** Opening SOURCE DATA block **

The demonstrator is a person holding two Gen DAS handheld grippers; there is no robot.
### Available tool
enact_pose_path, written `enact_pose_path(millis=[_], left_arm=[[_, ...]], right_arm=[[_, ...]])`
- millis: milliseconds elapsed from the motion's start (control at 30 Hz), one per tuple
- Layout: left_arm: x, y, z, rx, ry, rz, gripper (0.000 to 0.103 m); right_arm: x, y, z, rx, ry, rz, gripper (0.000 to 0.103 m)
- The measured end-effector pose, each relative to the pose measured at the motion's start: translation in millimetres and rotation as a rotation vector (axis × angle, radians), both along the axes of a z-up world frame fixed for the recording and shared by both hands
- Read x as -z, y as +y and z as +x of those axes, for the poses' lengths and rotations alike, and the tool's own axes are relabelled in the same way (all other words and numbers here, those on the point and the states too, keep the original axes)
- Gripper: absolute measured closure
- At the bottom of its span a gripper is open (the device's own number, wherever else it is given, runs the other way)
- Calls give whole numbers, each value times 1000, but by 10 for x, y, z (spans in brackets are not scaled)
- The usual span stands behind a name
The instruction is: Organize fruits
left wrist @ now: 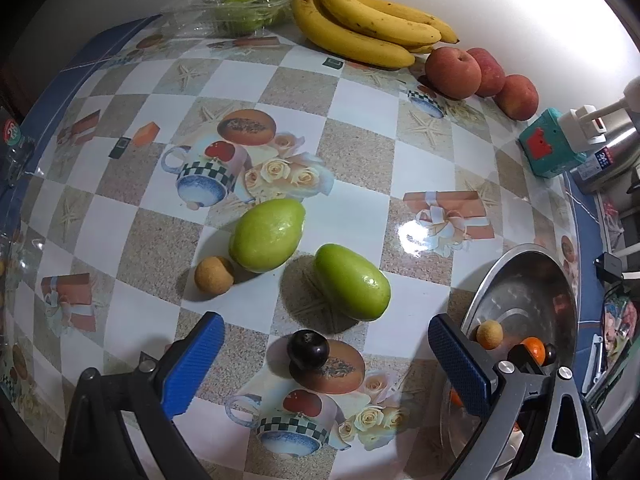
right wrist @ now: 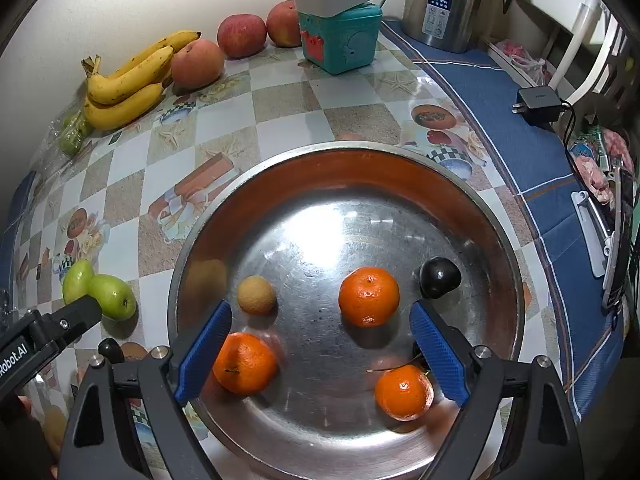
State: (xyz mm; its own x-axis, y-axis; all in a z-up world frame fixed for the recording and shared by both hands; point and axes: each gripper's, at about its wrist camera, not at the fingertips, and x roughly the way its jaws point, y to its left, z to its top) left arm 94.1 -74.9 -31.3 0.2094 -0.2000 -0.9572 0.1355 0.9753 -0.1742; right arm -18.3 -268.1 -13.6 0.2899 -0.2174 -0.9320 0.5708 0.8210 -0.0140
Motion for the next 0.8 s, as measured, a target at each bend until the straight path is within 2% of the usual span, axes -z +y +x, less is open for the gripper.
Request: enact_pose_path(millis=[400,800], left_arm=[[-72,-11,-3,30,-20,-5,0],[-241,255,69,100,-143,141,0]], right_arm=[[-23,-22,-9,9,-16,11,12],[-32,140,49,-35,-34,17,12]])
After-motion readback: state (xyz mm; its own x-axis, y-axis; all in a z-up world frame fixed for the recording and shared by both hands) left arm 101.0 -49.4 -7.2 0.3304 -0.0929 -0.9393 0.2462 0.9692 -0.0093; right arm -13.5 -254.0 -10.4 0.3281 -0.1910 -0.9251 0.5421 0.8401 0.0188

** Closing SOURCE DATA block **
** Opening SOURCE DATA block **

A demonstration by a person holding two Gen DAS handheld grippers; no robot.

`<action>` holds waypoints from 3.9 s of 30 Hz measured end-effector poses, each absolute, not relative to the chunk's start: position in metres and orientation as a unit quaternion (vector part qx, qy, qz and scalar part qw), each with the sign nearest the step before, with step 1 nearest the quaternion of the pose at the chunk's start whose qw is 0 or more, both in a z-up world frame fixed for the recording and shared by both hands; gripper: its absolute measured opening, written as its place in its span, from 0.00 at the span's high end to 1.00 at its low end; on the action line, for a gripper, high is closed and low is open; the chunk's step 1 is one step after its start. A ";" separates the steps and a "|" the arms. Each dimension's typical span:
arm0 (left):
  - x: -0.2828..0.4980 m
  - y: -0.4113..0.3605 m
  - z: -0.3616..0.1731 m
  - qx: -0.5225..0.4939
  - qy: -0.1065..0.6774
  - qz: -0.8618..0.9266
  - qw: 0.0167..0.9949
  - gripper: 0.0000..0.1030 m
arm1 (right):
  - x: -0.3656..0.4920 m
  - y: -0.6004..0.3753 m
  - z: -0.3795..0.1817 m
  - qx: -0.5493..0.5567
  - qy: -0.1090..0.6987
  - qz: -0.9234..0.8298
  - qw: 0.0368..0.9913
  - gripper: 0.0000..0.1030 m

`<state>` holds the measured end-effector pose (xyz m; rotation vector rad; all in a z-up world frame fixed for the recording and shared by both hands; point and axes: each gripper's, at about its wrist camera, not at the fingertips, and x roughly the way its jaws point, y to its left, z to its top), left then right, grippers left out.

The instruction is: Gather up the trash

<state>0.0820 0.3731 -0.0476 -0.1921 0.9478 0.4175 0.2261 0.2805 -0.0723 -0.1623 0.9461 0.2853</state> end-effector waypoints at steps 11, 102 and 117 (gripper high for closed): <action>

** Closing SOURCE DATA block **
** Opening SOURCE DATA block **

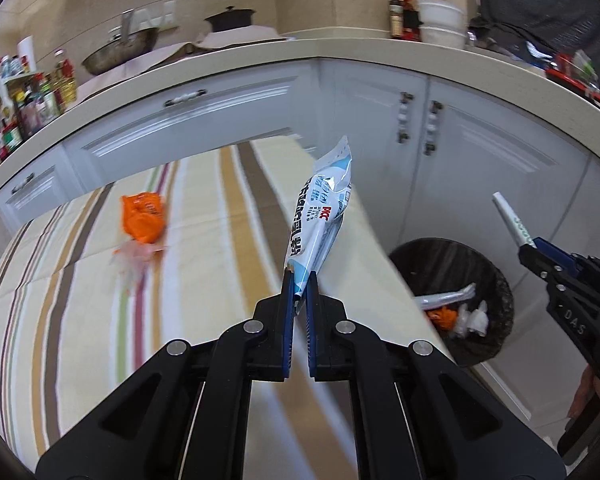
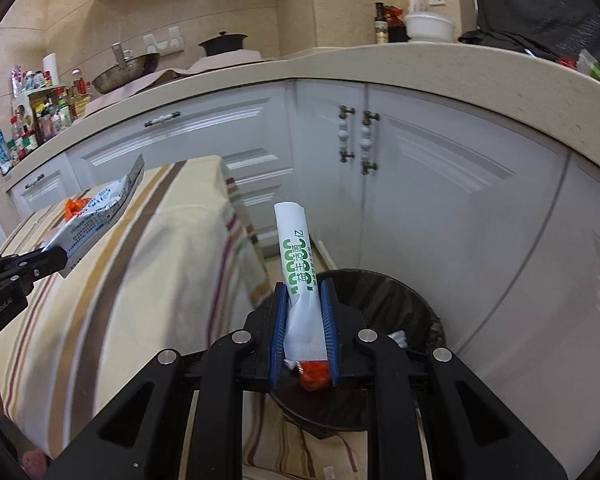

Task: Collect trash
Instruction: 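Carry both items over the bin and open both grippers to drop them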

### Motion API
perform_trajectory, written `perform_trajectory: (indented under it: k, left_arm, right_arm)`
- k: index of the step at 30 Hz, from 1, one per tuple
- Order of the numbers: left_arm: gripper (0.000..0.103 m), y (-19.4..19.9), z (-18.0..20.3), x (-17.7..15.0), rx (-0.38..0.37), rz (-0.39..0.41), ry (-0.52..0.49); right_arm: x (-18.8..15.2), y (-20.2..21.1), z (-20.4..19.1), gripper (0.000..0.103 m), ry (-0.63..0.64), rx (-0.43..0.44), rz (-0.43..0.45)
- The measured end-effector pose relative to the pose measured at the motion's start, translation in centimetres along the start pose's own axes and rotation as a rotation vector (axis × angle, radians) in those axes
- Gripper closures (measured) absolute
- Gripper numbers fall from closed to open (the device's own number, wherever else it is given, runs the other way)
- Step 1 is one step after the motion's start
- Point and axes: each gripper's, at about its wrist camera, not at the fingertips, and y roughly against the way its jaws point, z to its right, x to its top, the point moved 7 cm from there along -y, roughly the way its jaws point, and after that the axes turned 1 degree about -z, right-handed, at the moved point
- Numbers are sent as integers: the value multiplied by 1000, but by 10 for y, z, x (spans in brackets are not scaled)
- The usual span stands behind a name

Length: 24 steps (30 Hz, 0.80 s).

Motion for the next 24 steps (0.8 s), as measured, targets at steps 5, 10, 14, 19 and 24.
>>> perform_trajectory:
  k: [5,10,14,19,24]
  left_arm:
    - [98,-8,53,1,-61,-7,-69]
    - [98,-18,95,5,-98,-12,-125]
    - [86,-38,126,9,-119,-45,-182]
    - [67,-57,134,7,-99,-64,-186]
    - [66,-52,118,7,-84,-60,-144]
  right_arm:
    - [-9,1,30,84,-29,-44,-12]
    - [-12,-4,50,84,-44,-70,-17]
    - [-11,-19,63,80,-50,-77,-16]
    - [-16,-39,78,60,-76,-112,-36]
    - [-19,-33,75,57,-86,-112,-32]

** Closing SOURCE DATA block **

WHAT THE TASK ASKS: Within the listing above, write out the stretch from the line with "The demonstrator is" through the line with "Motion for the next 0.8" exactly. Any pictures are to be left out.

ANSWER TO THIS PROBLEM:
The demonstrator is a person holding two Gen DAS handheld grippers; there is no robot.
### Available tool
enact_pose_path, written `enact_pose_path(millis=[_], left_arm=[[_, ...]], right_arm=[[_, ...]])`
- millis: milliseconds elapsed from the motion's start (control at 30 Hz), one per tuple
- Layout: left_arm: x, y, z, rx, ry, rz, gripper (0.000 to 0.103 m); right_arm: x, y, z, rx, ry, rz, gripper (0.000 to 0.103 m)
- The measured end-effector pose, each relative to the pose measured at the motion's start: translation in millimetres and rotation as a rotation vector (axis × angle, radians), both along the axes of a z-up world frame fixed for the recording and shared by both hands
- Read x as -z, y as +y and z as +x of those axes, for the poses' lengths and rotations alike, and the tool's own axes are relabelled in the same way (all other words and numbers here, those on the point and the states too, keep the original axes)
- Gripper: absolute measured closure
- At the bottom of its span a gripper is open (the device's own number, wherever else it is given, runs the other way)
- Calls give whole numbers, each value times 1000, but by 10 for x, y, z (spans in brackets are not scaled)
- The usual span stands behind a name
The instruction is: Organize fruits
left wrist @ now: 
right wrist @ now: 
State: (xyz mm; its own x-axis, y-axis; all in a z-up world frame fixed for the recording and shared by both hands; point and axes: each gripper's, at about its wrist camera, not at the fingertips, and x roughly the way its jaws point, y to its left, z to its top) left arm 94.1 -74.9 -31.3 0.2094 -0.2000 -0.9572 0.1355 0.9753 -0.1742; right arm -18.3 -268.1 -13.6 0.2899 -0.2174 -0.9320 0.5708 0.8210 -0.0140
Motion for the next 0.8 s, as measured, a target at each bend until the straight path is within 2% of the usual span, axes -z +y +x, less is open for the gripper.

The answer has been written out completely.